WhatFinger

In Britain, beets sliced and sluiced with malt vinegar is a classic summer salad

The Unbeatable Beet


By Wes Porter ——--August 18, 2015

Lifestyles | CFP Comments | Reader Friendly | Subscribe | Email Us


Sales of beetroot soar to £1-million a week as it becomes the latest healthy superfood, proclaimed Brit-based Daily Mail a few weeks hence. Entrepreneurial foodies have seized upon the opportunity to create everything from soups and salads – even drinks.
Surprisingly, our ancient ancestors disparaged the fleshy taproot of Beta vulgaris, noshing down on the foliage. They may have had no choice. The early beets from coastal Europe, although perennial, sprang from wretched roots bearing nary a hint of future promise. Botanists and food historians agree that the plump red-rooted version arose in Italy about the third or fourth century A.D. However, in the first century Roman naturalist Pliny recorded the “crimson roots” being used medicinally for some two-dozen afflictions, although with no display of enthusiasm. By the Renaissance, the beetroots had found favour as an addition to the menu. Boiled, roasted or made into tarts it could be stored for three months or more following harvesting, an advantage in the days prior to global merchandizing.

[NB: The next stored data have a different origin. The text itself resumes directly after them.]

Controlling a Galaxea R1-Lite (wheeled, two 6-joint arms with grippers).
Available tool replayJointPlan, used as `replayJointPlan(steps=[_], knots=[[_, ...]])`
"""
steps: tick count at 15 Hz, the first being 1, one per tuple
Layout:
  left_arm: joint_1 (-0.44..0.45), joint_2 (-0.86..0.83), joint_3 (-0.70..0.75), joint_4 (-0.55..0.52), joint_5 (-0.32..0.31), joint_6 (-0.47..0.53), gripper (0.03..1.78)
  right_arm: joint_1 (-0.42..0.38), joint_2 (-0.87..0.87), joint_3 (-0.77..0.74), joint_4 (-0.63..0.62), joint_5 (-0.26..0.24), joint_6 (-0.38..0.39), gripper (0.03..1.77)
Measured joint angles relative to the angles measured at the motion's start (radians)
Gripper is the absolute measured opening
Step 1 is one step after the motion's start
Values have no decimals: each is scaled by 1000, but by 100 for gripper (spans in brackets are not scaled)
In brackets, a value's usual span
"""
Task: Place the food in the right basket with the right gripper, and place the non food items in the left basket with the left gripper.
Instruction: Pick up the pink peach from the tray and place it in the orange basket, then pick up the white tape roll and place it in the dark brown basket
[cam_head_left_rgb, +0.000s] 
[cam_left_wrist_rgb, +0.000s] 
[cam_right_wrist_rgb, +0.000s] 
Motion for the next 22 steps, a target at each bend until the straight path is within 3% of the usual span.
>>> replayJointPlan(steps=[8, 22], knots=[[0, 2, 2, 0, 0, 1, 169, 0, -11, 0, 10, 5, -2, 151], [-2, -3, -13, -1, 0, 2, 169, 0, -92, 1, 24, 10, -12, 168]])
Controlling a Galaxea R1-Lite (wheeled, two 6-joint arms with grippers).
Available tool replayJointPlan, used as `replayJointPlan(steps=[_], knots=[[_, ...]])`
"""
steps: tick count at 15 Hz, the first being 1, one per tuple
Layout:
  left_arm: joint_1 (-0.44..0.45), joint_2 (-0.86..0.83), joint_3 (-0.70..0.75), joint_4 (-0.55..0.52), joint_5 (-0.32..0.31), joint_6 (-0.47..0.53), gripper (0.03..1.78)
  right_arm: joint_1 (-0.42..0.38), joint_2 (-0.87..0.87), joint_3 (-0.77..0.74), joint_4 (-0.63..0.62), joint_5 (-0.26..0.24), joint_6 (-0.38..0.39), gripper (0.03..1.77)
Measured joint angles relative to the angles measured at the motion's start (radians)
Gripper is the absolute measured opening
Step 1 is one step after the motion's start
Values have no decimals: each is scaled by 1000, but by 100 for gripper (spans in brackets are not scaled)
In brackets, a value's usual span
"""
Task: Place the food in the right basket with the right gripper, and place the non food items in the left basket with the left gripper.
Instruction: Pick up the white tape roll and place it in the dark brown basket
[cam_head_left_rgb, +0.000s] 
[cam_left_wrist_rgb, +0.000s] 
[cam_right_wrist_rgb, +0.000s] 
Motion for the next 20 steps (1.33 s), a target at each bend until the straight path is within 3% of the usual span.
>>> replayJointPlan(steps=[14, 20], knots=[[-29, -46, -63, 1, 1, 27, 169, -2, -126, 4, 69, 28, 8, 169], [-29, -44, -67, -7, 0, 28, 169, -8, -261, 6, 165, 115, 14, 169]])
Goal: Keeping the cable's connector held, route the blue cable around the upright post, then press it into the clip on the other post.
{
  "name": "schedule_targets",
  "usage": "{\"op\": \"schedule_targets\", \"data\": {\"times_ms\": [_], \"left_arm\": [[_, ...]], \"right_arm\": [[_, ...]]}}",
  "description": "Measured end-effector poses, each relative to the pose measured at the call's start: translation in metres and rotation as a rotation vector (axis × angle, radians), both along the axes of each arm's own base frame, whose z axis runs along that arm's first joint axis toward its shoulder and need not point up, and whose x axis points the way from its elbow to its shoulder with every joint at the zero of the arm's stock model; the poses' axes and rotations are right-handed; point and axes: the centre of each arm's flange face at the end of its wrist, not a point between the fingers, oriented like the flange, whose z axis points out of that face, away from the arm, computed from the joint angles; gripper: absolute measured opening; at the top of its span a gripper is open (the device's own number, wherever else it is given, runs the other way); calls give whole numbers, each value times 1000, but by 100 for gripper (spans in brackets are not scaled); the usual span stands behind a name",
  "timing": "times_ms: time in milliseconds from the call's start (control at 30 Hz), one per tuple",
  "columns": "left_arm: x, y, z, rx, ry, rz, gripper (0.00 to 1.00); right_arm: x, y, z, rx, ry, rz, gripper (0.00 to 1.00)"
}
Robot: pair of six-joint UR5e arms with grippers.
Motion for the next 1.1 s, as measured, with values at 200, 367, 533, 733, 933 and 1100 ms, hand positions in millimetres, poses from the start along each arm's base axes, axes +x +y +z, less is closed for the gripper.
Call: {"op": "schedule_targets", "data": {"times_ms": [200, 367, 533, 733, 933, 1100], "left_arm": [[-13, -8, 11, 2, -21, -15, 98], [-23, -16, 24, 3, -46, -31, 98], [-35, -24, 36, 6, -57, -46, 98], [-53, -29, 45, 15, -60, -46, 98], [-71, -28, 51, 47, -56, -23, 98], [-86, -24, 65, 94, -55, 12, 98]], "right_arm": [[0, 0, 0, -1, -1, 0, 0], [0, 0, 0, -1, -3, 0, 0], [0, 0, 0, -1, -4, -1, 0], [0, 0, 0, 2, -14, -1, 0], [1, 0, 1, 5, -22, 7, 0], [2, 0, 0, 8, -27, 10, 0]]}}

It seems though that white were preferred, although according to one imaginative Elizabethan gardener it was possible to turn them red by applications of red wine lees. Although red beets are the most common today, seeds for both white and yellow are also available for the discerning gardener to astonish their guests with. In his celebrated herbal, Nicholas Culpepper (1616-1654) advised that white beets were ruled by Jupiter and the red forms by Saturn. The white, he says, “doth much loosen the belly, and is of a cleansing, digesting quality, and provoketh urine,” amongst other useful advice. Red beet juice, “put into the nostrils purgeth the head, helpeth the noise in the ears and the toothache” while also curing “stinking breath.” As late as 1931, A Modern Herbal by Mrs. M. Grieve was to be found repeating this, adding helpfully that a wine could also be made from the roots.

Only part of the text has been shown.